A landscape view of Canadian hemp protein bar brands as of 2026. Brands appear and discontinue product lines frequently; this article focuses on what to look for rather than naming specific companies that may not still be active.
Canadian hemp brands that have offered hemp protein bars
Several Canadian hemp producers have developed hemp protein bars over the past decade. The category sees frequent product rotation.

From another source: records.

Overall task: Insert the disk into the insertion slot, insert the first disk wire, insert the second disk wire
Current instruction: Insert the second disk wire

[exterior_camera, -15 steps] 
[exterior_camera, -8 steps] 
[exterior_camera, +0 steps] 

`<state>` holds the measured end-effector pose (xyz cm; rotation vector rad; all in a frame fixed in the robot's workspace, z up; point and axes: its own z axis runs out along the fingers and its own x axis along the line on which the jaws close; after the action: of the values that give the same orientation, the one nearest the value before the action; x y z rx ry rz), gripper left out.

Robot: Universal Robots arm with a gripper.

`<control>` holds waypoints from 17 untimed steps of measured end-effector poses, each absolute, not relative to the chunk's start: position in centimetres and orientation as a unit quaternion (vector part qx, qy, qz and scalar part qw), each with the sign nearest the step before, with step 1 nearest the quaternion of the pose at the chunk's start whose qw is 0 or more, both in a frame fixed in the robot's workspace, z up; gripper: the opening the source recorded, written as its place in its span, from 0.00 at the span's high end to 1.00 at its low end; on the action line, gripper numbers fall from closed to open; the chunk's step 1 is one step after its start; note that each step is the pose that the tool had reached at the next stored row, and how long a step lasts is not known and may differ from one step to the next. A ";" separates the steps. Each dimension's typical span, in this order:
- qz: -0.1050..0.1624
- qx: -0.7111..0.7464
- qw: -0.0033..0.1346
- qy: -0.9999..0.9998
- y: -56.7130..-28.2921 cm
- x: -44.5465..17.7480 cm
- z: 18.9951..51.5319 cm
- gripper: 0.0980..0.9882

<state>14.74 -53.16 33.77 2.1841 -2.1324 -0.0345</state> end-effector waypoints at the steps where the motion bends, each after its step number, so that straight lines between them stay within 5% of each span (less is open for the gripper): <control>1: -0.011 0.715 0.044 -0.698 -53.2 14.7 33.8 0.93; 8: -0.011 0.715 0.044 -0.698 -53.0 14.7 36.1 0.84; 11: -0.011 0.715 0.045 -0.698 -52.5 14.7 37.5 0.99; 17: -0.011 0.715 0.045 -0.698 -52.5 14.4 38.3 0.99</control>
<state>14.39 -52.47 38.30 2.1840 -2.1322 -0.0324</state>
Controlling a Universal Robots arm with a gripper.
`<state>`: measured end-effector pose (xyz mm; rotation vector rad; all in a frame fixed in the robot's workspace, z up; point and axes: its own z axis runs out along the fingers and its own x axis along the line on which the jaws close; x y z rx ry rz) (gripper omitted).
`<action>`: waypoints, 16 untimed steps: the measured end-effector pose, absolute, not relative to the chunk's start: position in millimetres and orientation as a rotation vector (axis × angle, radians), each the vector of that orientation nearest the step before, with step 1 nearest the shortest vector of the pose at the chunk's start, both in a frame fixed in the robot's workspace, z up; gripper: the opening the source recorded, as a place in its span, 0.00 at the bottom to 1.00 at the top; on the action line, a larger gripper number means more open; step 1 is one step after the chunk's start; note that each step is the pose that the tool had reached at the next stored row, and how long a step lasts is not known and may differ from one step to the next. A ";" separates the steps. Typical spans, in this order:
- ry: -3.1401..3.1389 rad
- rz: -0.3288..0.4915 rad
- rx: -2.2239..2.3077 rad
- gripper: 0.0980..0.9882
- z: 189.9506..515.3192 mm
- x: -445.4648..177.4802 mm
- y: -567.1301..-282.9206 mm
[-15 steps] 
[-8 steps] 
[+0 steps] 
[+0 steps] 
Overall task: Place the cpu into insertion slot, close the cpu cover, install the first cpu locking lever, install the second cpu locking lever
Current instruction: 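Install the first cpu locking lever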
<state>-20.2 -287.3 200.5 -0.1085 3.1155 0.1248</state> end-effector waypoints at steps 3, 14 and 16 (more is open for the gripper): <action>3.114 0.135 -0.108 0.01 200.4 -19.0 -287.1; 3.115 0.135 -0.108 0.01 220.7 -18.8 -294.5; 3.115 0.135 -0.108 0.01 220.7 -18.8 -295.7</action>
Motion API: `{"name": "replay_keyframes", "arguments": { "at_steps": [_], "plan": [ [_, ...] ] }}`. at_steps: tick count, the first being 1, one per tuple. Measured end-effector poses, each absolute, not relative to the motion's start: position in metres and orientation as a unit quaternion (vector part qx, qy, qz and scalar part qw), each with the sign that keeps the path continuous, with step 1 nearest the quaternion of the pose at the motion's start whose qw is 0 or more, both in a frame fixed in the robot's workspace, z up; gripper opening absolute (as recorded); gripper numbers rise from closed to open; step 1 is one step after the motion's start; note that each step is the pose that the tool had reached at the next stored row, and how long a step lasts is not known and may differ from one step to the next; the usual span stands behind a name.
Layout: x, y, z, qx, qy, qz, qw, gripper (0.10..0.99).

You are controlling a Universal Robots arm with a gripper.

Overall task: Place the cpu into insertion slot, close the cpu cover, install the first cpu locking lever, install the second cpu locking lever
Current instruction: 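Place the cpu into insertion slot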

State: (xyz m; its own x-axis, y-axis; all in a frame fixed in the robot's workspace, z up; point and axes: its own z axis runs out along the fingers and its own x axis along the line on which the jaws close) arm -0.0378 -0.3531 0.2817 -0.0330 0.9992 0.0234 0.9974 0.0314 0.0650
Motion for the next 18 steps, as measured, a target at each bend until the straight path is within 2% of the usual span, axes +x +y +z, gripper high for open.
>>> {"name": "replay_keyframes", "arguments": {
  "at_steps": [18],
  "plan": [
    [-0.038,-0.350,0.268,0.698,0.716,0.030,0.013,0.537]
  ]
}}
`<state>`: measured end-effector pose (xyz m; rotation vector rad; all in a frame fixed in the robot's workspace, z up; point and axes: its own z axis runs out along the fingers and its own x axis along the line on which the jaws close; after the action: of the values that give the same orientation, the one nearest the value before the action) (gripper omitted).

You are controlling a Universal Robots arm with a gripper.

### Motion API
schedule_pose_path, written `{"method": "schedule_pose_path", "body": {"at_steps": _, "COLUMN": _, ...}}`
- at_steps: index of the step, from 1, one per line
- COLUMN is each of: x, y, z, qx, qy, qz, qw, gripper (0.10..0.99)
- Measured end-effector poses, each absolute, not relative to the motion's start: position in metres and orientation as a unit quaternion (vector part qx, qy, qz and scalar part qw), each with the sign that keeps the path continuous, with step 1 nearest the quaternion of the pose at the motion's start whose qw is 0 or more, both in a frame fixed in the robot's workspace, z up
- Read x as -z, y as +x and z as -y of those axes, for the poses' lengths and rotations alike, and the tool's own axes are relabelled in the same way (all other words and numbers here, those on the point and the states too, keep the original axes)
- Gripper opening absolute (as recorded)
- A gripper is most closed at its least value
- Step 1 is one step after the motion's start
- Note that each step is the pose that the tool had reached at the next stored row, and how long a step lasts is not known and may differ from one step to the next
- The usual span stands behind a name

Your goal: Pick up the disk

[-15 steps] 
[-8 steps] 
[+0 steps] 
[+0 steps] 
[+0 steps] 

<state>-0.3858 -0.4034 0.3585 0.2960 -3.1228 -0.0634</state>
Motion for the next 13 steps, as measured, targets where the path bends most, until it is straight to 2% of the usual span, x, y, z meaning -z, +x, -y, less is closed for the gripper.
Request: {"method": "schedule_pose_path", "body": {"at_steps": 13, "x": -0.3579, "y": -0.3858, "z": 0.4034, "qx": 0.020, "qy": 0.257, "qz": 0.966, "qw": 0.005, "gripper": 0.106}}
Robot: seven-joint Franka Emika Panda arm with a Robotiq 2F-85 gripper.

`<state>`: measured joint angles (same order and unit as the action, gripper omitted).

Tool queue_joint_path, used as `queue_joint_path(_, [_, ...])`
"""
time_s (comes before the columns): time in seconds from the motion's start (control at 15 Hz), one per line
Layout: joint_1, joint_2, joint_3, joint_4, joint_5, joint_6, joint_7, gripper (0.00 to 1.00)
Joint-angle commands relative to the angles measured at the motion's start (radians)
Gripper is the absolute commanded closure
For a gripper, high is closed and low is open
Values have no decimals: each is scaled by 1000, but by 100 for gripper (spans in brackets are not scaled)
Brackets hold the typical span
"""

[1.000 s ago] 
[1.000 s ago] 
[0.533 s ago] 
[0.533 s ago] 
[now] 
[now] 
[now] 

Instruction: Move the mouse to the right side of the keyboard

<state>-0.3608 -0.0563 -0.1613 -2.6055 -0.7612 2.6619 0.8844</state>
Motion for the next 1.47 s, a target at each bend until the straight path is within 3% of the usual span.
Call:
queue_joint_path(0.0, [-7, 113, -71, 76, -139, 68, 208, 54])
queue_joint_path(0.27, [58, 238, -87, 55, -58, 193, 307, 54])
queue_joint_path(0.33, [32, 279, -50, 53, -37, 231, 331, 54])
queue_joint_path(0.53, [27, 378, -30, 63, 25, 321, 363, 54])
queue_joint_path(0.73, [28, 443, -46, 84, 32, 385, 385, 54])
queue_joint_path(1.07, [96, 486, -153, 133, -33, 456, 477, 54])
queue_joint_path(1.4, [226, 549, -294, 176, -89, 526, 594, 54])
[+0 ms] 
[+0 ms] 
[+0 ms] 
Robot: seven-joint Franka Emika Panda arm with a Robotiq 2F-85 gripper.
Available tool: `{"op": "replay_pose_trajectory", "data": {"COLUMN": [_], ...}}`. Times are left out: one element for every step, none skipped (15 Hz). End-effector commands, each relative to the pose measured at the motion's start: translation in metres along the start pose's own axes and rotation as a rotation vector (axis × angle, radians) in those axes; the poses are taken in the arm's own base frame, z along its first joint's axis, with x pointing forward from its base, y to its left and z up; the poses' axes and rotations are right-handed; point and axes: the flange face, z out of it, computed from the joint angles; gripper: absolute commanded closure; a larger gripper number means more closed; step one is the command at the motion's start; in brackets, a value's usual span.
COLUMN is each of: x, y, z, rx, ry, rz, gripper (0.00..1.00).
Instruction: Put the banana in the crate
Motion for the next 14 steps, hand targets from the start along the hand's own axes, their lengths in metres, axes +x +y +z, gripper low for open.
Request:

Rather than a brand directory (which dates fast), use these criteria to evaluate any brand you encounter:
Hemp source transparency
The strongest brands disclose:
- Where the hemp is grown (province / region)
- Whether it is organic certified
- Whether testing for cannabinoid content is performed (Canadian regulation requires under 10 ppm THC for hemp food products)
- Whether testing for heavy metals (cadmium specifically) is performed
Manufacturing transparency
Look for:
- Whether the brand owns its own production or co-packs at a contract facility
- Whether the facility has certifications (HACCP, SQF, BRC)
- Whether the facility has shared-allergen designations (peanut, dairy, etc.)
- Whether lot codes and best-before dates are clearly printed
Ingredient quality
- Hemp protein appears in the first three ingredients
- Recognisable whole-food ingredients dominate (oats, dates, nut butter, hemp hearts)
- Limited use of refined seed oils, sugar alcohols, or processed binders
- No artificial colours or flavours
Consumer signals
- Active and informative website (not just an Instagram presence)
- Responsive customer service (reachable by email, real responses)
- Active inventory turnover at retail (bars are not stale on shelves)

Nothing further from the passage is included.